AIM OF THE TASK>
Using the data below, copy every line that contains the word "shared".

COLLECTED DATA>
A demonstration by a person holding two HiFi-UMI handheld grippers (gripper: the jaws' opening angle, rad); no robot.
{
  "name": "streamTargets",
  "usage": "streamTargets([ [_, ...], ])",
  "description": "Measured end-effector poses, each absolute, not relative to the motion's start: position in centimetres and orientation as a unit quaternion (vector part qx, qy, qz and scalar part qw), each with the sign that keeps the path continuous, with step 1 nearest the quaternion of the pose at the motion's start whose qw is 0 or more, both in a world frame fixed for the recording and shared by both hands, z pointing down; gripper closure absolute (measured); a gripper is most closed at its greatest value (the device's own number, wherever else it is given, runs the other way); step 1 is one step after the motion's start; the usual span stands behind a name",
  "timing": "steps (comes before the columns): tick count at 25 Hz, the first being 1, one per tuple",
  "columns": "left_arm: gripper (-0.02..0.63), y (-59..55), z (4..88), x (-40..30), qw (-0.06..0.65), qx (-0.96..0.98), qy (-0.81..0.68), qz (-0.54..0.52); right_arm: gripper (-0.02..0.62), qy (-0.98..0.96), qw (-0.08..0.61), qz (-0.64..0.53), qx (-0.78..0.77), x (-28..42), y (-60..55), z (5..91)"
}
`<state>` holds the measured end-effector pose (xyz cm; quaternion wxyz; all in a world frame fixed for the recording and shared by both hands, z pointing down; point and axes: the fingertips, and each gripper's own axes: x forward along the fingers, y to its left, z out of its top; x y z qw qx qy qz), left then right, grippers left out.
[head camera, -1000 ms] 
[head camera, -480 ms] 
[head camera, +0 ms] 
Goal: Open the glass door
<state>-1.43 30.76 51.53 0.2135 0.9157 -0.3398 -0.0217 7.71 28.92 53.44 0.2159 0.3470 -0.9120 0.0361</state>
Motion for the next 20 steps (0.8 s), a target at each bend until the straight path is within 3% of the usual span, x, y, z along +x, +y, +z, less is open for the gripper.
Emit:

ANSWER SPACE>
  "description": "Measured end-effector poses, each absolute, not relative to the motion's start: position in centimetres and orientation as a unit quaternion (vector part qx, qy, qz and scalar part qw), each with the sign that keeps the path continuous, with step 1 nearest the quaternion of the pose at the motion's start whose qw is 0 or more, both in a world frame fixed for the recording and shared by both hands, z pointing down; gripper closure absolute (measured); a gripper is most closed at its greatest value (the device's own number, wherever else it is given, runs the other way); step 1 is one step after the motion's start; the usual span stands behind a name",
`<state>` holds the measured end-effector pose (xyz cm; quaternion wxyz; all in a world frame fixed for the recording and shared by both hands, z pointing down; point and axes: the fingertips, and each gripper's own axes: x forward along the fingers, y to its left, z out of its top; x y z qw qx qy qz), left then right, grippers left out.

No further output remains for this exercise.